[[ Stored data open ]]

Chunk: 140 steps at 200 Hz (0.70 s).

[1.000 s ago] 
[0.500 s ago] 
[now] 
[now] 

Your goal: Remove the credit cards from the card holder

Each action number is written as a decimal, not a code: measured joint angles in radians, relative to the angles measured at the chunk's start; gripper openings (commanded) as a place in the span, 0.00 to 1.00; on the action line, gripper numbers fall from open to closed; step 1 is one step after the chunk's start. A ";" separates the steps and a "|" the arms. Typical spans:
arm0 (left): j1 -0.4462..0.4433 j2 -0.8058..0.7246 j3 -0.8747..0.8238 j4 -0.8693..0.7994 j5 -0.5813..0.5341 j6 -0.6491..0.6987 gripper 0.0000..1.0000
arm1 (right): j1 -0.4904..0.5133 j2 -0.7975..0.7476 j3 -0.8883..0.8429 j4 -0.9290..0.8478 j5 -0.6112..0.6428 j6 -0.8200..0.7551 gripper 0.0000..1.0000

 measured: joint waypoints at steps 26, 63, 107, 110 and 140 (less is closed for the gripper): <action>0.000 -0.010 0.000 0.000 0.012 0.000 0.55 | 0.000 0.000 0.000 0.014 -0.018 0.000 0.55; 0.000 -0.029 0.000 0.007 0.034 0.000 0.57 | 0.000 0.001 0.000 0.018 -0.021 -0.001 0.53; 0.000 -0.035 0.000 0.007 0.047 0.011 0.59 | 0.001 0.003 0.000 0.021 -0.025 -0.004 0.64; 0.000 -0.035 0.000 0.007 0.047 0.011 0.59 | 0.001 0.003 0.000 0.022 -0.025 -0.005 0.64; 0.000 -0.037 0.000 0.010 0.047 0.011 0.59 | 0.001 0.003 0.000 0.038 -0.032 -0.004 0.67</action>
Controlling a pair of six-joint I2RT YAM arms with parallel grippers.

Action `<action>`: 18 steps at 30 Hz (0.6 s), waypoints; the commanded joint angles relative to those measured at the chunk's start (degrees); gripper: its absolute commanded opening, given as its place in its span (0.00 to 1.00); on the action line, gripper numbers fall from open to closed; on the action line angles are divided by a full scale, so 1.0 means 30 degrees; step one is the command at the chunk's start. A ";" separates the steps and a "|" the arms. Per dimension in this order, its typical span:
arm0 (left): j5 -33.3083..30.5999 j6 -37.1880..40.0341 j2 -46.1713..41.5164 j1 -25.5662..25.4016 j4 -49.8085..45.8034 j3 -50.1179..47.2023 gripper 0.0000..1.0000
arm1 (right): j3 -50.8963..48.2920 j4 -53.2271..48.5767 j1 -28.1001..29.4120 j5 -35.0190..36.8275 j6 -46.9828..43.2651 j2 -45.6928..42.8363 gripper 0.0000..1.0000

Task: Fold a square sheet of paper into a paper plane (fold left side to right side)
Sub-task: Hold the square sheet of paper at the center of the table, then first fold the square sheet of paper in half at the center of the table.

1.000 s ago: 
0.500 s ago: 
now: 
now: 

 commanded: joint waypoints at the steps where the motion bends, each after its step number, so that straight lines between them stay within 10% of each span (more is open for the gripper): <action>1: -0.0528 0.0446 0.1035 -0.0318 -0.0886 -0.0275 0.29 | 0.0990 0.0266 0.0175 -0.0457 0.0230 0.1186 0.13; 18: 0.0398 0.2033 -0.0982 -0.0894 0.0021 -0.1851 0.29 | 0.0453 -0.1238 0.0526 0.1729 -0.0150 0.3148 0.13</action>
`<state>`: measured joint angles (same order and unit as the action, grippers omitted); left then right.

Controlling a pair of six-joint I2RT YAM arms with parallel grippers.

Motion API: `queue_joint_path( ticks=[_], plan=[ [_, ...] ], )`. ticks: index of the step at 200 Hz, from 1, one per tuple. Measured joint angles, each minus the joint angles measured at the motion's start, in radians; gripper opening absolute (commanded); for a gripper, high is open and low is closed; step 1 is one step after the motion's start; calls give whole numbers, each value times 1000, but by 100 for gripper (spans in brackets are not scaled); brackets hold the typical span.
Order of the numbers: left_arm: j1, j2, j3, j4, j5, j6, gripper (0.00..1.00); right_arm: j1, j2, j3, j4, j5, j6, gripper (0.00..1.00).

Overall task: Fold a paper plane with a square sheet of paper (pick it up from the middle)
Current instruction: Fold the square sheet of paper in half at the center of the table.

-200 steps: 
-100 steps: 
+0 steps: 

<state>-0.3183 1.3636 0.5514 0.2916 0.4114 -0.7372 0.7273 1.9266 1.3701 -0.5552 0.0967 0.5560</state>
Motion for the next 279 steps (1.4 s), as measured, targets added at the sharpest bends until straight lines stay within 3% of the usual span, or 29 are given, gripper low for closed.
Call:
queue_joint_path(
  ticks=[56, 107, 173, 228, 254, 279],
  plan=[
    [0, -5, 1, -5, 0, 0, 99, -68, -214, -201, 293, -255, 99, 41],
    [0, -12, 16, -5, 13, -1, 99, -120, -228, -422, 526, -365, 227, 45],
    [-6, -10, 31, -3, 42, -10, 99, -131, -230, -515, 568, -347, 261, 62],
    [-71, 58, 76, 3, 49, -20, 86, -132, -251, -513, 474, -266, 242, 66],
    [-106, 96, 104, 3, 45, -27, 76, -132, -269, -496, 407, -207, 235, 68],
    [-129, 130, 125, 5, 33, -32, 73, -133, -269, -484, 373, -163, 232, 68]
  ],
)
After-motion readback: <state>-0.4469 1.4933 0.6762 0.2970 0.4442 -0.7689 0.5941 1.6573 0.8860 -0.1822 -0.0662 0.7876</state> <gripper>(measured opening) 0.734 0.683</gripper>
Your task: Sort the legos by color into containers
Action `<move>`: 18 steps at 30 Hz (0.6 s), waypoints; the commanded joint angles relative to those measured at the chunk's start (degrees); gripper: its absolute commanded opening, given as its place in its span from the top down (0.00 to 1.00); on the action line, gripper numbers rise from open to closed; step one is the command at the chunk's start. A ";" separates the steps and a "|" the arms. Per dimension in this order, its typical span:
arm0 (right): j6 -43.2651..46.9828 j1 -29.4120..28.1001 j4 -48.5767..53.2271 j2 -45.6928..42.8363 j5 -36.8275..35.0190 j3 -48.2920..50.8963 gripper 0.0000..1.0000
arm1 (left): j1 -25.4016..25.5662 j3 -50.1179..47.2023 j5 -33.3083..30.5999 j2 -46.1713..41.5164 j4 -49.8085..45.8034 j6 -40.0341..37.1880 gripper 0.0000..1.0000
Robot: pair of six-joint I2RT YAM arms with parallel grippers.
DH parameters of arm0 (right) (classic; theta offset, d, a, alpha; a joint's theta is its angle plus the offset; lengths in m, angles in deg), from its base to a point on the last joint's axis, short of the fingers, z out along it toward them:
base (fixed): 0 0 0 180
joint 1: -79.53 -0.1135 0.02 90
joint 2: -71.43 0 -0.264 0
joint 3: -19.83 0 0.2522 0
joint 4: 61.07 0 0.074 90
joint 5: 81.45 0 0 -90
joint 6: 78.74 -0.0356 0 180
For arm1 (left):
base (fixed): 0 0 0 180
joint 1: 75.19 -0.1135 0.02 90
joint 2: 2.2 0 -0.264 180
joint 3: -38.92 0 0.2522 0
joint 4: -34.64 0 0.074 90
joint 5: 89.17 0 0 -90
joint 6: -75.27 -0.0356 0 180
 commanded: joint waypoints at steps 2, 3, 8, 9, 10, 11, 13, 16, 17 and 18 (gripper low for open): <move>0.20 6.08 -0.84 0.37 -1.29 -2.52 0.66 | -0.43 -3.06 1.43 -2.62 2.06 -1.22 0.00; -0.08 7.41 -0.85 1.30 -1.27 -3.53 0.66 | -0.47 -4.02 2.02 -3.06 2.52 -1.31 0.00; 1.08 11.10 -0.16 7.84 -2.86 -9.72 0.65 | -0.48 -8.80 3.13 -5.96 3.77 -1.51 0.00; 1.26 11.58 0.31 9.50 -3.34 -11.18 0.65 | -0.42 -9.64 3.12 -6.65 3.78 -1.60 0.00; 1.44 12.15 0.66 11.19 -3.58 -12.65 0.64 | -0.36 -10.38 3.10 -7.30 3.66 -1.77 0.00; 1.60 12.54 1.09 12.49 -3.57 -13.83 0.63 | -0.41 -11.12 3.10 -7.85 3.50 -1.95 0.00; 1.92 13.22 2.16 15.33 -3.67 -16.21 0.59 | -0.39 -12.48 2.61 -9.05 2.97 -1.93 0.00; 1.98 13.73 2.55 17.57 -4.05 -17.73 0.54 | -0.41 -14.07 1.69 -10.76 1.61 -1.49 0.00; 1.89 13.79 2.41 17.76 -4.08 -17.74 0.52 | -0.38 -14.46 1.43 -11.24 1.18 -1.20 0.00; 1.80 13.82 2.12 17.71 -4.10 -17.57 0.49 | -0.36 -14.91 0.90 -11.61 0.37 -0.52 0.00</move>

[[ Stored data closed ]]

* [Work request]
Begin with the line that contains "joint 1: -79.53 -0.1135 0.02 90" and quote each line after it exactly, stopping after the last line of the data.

* [Task response]
joint 1: -79.53 -0.1135 0.02 90
joint 2: -71.43 0 -0.264 0
joint 3: -19.83 0 0.2522 0
joint 4: 61.07 0 0.074 90
joint 5: 81.45 0 0 -90
joint 6: 78.74 -0.0356 0 180
For arm1 (left):
base (fixed): 0 0 0 180
joint 1: 75.19 -0.1135 0.02 90
joint 2: 2.2 0 -0.264 180
joint 3: -38.92 0 0.2522 0
joint 4: -34.64 0 0.074 90
joint 5: 89.17 0 0 -90
joint 6: -75.27 -0.0356 0 180
 commanded: joint waypoints at steps 2, 3, 8, 9, 10, 11, 13, 16, 17 and 18 (gripper low for open): <move>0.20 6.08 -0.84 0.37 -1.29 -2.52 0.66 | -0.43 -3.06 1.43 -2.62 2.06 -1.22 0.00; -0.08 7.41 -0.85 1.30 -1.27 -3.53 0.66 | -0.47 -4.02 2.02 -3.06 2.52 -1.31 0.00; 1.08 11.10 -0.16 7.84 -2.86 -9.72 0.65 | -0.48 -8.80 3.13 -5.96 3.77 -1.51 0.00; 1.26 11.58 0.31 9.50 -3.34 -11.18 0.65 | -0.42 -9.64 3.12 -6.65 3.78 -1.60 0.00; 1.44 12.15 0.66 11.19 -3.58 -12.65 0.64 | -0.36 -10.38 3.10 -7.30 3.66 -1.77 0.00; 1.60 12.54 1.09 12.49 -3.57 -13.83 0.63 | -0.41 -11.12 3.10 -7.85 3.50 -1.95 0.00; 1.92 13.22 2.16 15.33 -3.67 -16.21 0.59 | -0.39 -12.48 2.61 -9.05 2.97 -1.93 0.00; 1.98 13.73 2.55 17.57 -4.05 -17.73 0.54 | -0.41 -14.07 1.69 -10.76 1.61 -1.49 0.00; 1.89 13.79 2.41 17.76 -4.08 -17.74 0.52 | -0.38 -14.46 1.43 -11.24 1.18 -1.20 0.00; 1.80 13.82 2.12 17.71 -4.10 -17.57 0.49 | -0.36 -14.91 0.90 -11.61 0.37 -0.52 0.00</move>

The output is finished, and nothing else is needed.